Sabato 26 agosto 2017, ore 21.00 Piazza San Giovanni, Finalmarina, Francesco Merlo presenta Sillabario Dei Malintesi. Storia Sentimentale D’italia In Poche Parole. Marsilio Editori. Con Caterina Malavenda. A cura della Libreria Centofiori, con il patrocinio dell'Unione dei Comuni del Finalese. Ingresso libero.
Ci sono parole come «rottamare», «torni a bordo, cazzo!», «comunismo», «lucciole» e «musulmano», che in un certo momento storico sono state al centro di tutto, «capitali» della vita italiana. L’Italia e il suo linguaggio sono i principali protagonisti della militanza di Francesco Merlo nel giornalismo, un mestiere «che si sta irrimediabilmente guastando». «Ho cominciato giovanissimo a raccontare il progetto politico delle convergenze parallele e ora sto qui a raccontare il progetto politico del vaffa», scrive di sé l’autore che prova a comporre la storia d’Italia dal dopoguerra a oggi associando parole invece di date e luoghi.
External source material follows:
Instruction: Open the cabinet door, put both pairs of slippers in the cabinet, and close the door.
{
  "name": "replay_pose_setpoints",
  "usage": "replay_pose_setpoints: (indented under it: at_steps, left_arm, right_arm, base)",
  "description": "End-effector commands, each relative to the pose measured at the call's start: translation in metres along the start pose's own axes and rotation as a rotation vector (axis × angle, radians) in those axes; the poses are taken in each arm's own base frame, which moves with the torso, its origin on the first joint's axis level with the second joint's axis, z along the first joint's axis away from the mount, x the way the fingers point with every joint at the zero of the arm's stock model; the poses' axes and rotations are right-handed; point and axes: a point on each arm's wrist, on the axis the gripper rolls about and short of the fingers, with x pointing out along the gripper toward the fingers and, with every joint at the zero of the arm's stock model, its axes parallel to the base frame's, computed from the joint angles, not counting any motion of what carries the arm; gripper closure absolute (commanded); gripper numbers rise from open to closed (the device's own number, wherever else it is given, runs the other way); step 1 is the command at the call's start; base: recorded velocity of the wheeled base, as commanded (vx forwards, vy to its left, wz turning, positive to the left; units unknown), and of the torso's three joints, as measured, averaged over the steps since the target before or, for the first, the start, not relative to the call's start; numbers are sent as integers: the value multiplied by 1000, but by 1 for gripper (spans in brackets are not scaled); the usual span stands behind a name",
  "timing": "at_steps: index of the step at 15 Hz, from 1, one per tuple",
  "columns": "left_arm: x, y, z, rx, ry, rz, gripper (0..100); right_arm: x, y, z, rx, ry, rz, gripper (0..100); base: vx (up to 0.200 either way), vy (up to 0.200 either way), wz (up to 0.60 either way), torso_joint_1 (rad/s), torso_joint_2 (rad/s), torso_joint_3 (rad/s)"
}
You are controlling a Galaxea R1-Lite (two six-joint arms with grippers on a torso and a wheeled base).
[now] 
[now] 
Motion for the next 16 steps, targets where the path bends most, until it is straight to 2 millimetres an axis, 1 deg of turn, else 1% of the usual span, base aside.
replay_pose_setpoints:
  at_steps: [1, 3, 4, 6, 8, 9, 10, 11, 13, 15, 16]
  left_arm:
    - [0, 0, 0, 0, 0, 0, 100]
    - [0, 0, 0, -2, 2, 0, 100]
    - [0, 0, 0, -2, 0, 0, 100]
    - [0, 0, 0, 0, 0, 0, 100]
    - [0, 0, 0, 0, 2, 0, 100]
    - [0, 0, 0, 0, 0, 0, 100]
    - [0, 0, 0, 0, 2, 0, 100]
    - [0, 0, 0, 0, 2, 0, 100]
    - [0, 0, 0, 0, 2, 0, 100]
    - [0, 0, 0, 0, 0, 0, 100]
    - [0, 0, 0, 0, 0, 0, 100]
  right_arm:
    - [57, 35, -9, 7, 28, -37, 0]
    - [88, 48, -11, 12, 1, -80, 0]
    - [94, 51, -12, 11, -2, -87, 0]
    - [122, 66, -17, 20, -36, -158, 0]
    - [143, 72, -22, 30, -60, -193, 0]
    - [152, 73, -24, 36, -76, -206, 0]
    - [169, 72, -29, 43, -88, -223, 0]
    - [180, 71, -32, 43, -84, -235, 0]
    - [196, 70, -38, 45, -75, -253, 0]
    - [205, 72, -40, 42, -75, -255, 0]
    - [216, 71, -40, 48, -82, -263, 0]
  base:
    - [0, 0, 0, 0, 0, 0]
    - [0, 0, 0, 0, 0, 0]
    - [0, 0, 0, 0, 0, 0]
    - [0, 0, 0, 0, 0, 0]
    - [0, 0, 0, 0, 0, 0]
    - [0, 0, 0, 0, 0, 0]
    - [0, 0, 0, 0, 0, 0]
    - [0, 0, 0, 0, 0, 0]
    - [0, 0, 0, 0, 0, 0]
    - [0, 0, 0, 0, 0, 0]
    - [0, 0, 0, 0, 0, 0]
Così la parola «terrone» esplora il Sud e si combina con «Unità», «briganti», «emozioni». «Casa» spiega il paesaggio e il potere, «tangente» la corruzione, «referendum» illumina la monarchia, l’aborto, il divorzio... e il «sì ma anche no». Questo libro non insegue i significati e le etimologie, e non è una difesa purista della lingua. È una narrazione di parole che decifrano Milano e Roma, il delitto Moro, la fine della Dc, lo stile Agnelli e la musica di Morricone. E sono parole i caratteri di un popolo: furbizia, doppiezza, trasformismo, peccato. E poi, nel paese delle parolacce e del chiasso, c’è il silenzio di quegli italiani che non sprecano parole. Questo sillabario propone un metodo e, alla fine, scopre che le parole non somigliano alle cose che nominano, e che dunque la storia d’Italia è una storia di malintesi.
Francesco Merlo, Nato a Catania, si è iscritto all'Ordine dei giornalisti il 20 marzo 1980. Ha scritto il primo articolo per Pippo Fava, poi ha lavorato per l'Ora, La Sicilia, i settimanali Il Mondo e la Domenica del Corriere e, per 19 anni, al Corriere della Sera. Dall'ottobre 2003 è editorialista per il quotidiano La Repubblica.
Caterina Malavenda, Avvocato cassazionista, penalista e giornalista pubblicista, si occupa prevalentemente di problematiche giuridiche connesse alla professione giornalistica. Assiste da anni il “Corriere della Sera”, “Il Sole 24 Ore”, “Panorama”, “Rai”, “Sky Italia già Telepiù”, oltre a testate di minore tiratura, in processi penali.